In our view, the FDA should pay attention to drug prices when the information imbedded in them is about the real-world consequences of the agency's actions and inactions. In some instances, the information conveyed by drug prices in this space will motivate the FDA to change course or reallocate its priorities. Even if the agency elects not to make changes, at least it will know the consequences of its actions and inactions.

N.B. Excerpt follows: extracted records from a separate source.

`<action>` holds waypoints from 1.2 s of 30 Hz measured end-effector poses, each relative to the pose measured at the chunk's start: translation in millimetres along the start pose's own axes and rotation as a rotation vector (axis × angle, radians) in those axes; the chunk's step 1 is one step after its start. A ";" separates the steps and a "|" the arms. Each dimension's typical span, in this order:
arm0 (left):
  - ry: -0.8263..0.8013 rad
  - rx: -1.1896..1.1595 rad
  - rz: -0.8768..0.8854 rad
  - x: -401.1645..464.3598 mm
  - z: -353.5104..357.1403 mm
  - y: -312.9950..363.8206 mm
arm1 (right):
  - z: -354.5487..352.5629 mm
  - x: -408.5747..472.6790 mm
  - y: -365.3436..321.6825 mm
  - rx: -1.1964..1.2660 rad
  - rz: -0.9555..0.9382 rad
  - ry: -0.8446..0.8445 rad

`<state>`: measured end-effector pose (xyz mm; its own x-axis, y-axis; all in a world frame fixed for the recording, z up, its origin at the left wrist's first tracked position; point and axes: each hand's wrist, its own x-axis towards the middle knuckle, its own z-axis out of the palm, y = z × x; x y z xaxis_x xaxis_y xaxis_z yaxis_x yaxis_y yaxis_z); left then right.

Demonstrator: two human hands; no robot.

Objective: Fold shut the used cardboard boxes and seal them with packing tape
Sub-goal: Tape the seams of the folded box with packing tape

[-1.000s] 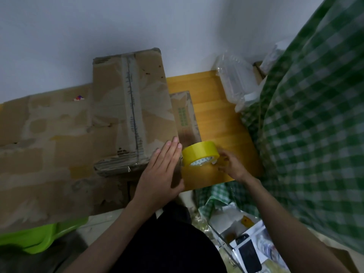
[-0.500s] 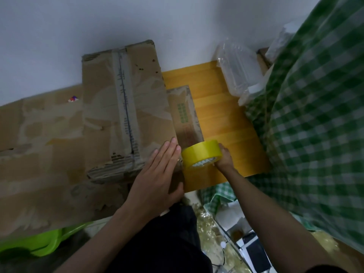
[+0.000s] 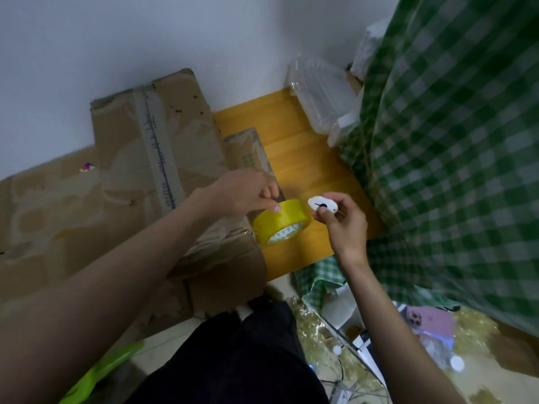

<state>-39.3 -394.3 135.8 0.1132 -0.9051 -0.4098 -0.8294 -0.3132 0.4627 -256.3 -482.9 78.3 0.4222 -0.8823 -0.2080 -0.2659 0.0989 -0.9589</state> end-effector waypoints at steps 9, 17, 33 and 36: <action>-0.245 -0.186 -0.009 26.8 1.4 -1.7 | 31.3 -57.5 -25.1 0.070 -0.013 -0.125; -0.157 -0.169 -0.048 25.8 2.5 0.9 | 58.1 -60.9 -12.2 0.065 0.024 -0.097; -0.160 -0.101 -0.055 23.4 1.9 1.1 | 70.5 -52.6 -14.0 -0.031 0.050 -0.083; -0.158 -0.110 -0.047 23.4 2.3 1.7 | 70.8 -52.1 -17.2 -0.047 0.054 -0.092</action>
<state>-39.3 -415.3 125.2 0.0557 -0.8351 -0.5472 -0.7591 -0.3914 0.5201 -212.4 -406.0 92.0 0.4838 -0.8299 -0.2780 -0.3295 0.1216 -0.9363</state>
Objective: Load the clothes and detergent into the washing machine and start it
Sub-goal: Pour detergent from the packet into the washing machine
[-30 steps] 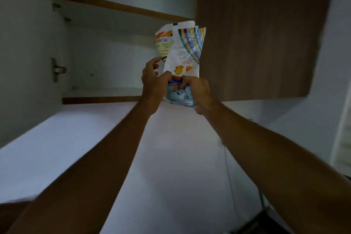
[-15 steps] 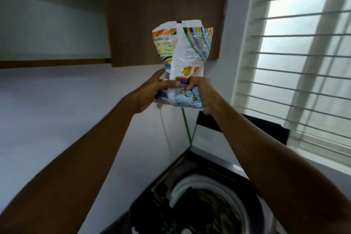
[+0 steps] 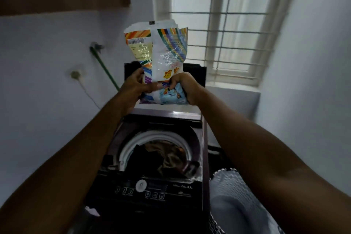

What about pricing information that reflects larger market dynamics, such as supply disruptions, monopoly power, and differences in prices across countries? In our view, the FDA should pay attention to pricing information that signals supply disruptions, inform the FTC and Justice Department about pricing that appears to be attributable to monopoly or oligopoly, and ignore disparities in pricing across countries. Of course, reasonable people will disagree on where exactly each of those lines should be drawn and what the FDA should do once it starts paying attention to pricing.

Finally, regardless of where the lines are drawn, everyone involved should understand that the FDA is not the "fix everything that's wrong with the drug market" agency. That way lies chaos.